Naturalmente, a fare le spese dell’attuale degenerazione è la sinistra cui, per sopravvivere, viene richiesto di assumere le sembianze della destra: sul lavoro, sulle questioni istituzionali, sulla tutela dell’ambiente, e tanto d’altro. Echeggiano – nelle pagine di Civati – esempi di triste vita vissuta in una minoranza: non solo numerica. Dal «Jobs Act», all’«Italicum», alla modifica del bicameralismo, al terribile (grandi opere) «Sblocca Italia». E il partito democratico è oggi una sorta di «Grand Old Party», oltre Tony Blair. La stessa semantica del linguaggio è stata rovesciata. Un caso per tutti: «riforma» significa effettivamente il contrario, con La manomissione delle parole tratteggiata da Gianrico Carofiglio (2011). E tutto ciò, nota Nadia Urbinati (2014) porta all’astensionismo silenzioso e rancoroso. E, con ampio ed efficace riferimento alle Metamorfosi di Ovidio, il trasformismo è tratteggiato nel divenire la cifra prevalente del discorso pubblico.

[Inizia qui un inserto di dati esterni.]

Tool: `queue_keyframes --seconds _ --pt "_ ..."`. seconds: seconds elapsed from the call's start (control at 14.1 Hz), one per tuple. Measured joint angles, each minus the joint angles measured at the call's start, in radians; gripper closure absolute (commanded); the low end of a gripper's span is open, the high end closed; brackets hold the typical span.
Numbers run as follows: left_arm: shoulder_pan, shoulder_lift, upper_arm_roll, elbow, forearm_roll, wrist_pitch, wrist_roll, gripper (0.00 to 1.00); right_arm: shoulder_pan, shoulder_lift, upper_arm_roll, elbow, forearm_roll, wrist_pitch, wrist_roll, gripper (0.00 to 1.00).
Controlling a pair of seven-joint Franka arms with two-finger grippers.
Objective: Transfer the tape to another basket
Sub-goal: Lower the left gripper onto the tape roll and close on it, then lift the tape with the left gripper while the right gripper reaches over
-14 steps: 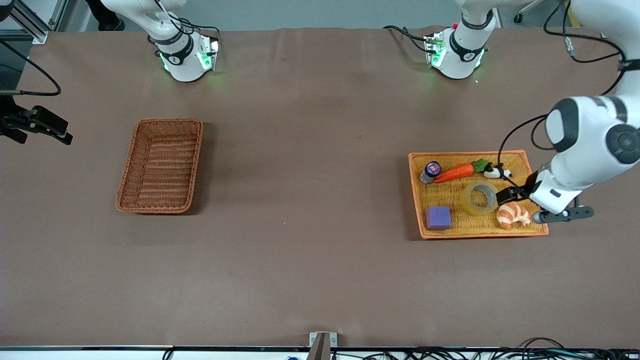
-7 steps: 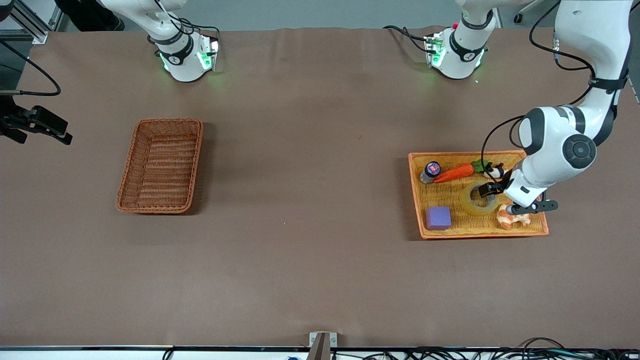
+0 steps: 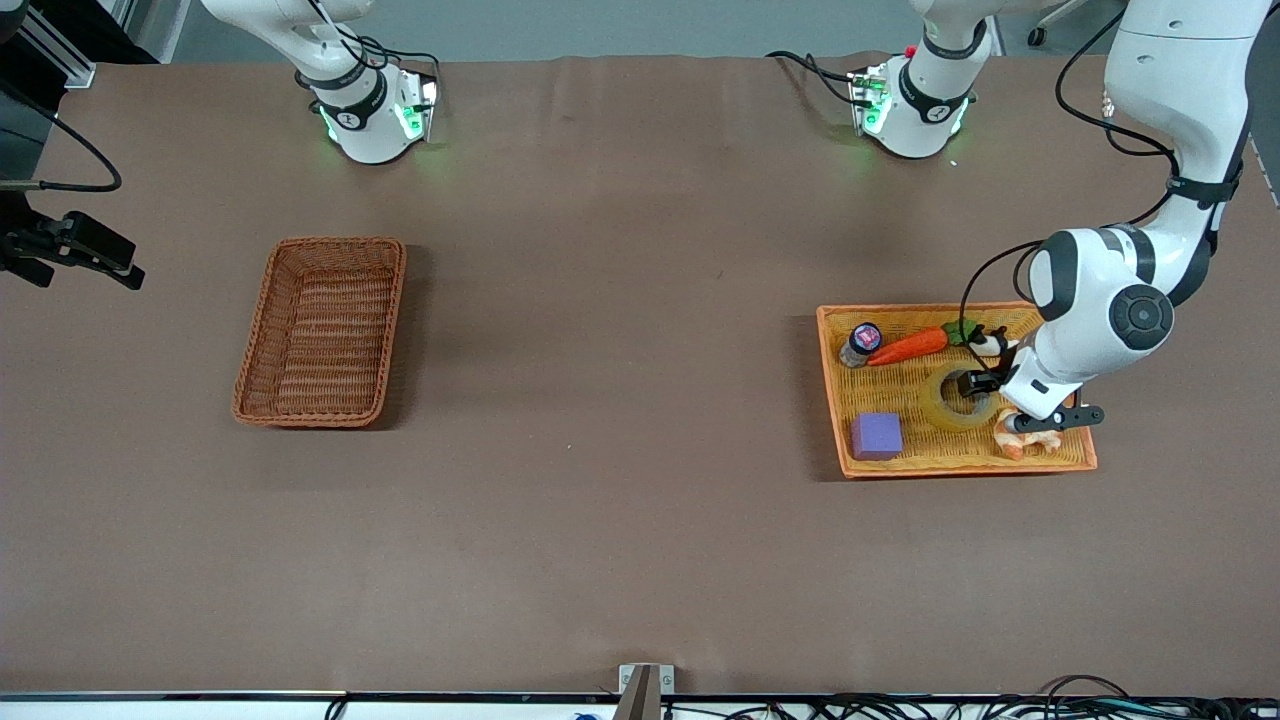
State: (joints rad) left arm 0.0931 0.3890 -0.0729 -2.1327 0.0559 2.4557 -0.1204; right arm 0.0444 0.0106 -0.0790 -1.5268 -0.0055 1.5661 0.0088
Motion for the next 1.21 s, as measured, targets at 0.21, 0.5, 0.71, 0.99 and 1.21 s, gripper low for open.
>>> queue_keyframes --seconds 0.21,0.5,0.71,0.99,1.21 --pt "0.0 0.01 0.001 0.004 0.0 0.002 0.0 0.92 0.0 0.0 0.0 0.0 0.0 0.0 0.0 0.0" --pt "0.002 0.012 0.001 0.014 0.001 0.002 0.0 1.0 0.0 0.0 0.0 0.0 0.0 0.0 0.0 0.0" --pt "0.002 -0.018 0.001 0.044 0.001 -0.01 0.0 1.0 -0.001 0.0 -0.001 0.0 0.0 0.0 0.0 0.0" --pt "-0.001 -0.106 -0.012 0.2 0.001 -0.275 0.0 1.0 -0.001 0.0 -0.001 0.0 0.0 0.0 0.0 0.0" --pt "-0.012 -0.12 -0.121 0.333 -0.001 -0.405 -0.047 1.0 -0.001 0.0 -0.001 0.0 0.0 0.0 0.0 0.0"
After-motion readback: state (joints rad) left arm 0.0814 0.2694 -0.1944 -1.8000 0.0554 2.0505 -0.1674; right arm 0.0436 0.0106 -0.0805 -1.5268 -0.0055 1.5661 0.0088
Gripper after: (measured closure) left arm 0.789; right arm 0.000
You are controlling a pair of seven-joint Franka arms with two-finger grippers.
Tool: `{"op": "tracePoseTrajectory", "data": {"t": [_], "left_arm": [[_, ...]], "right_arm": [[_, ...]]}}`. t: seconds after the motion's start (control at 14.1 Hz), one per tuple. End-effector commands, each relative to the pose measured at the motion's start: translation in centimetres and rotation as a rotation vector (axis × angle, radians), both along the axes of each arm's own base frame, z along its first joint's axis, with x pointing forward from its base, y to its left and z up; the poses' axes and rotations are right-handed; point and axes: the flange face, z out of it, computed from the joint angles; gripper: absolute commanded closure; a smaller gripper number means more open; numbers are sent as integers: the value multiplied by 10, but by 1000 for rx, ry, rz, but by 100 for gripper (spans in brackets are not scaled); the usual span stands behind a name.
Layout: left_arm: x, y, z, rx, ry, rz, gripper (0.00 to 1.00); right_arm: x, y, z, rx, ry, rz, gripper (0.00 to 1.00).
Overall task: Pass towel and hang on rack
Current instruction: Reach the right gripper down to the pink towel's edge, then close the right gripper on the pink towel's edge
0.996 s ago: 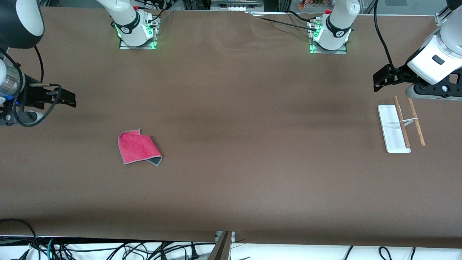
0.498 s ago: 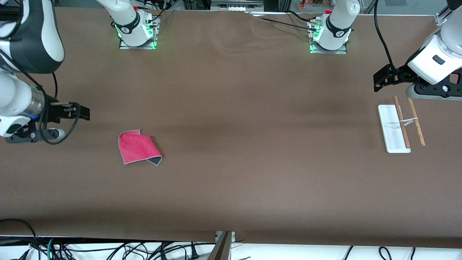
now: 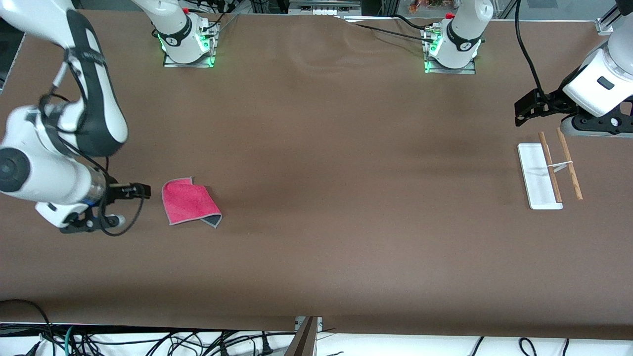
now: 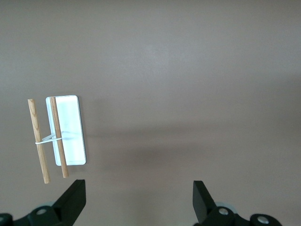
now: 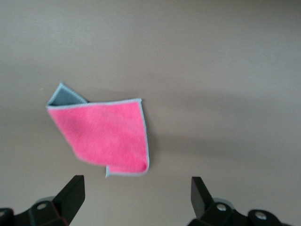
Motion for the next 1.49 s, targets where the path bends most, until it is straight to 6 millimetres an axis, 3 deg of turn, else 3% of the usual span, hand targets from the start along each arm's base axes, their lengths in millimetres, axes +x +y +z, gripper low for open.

Il «pessimismo leopoldiano» dell’autore si riferisce all’amara parabola dei propositi enunciati sul nascere degli appuntamenti della vecchia stazione fiorentina, via via degenerati in un «manifesto» moderato, con l’occhio rivolto alla destra berlusconiana. Neppure la Democrazia cristiana era così, essendo un aggregato centrista, ma con lo sguardo a sinistra, come asserivano i dirigenti storici. Un caso di scuola del percorso del presidente-segretario Renzi (il protagonista implicito e il sottotesto costante) è l’intervento a «Che tempo che fa» di solo pochi mesi fa. Quando il premier difendeva l’articolo 18 dello Statuto dei lavoratori, poi abiurato e travolto dalla svolta moderata e conservatrice. Ovviamente, senza alcun cenno autocritico. La normalità del trasformismo. Sempre chiamato «innovazione». Antonio Gramsci odiava, giustamente, gli «indifferenti». E, nel nostro piccolo, ora odiamo i «trasformisti». O la Politica si coniuga all’etica, o muore davvero – relegata a inconsistente simulacro. Ecco, il libro di Civati fa pensare, mette in ordine le idee, usa con eleganza l’ironia e il sarcasmo. Per trattare di cose terribili. Orrende.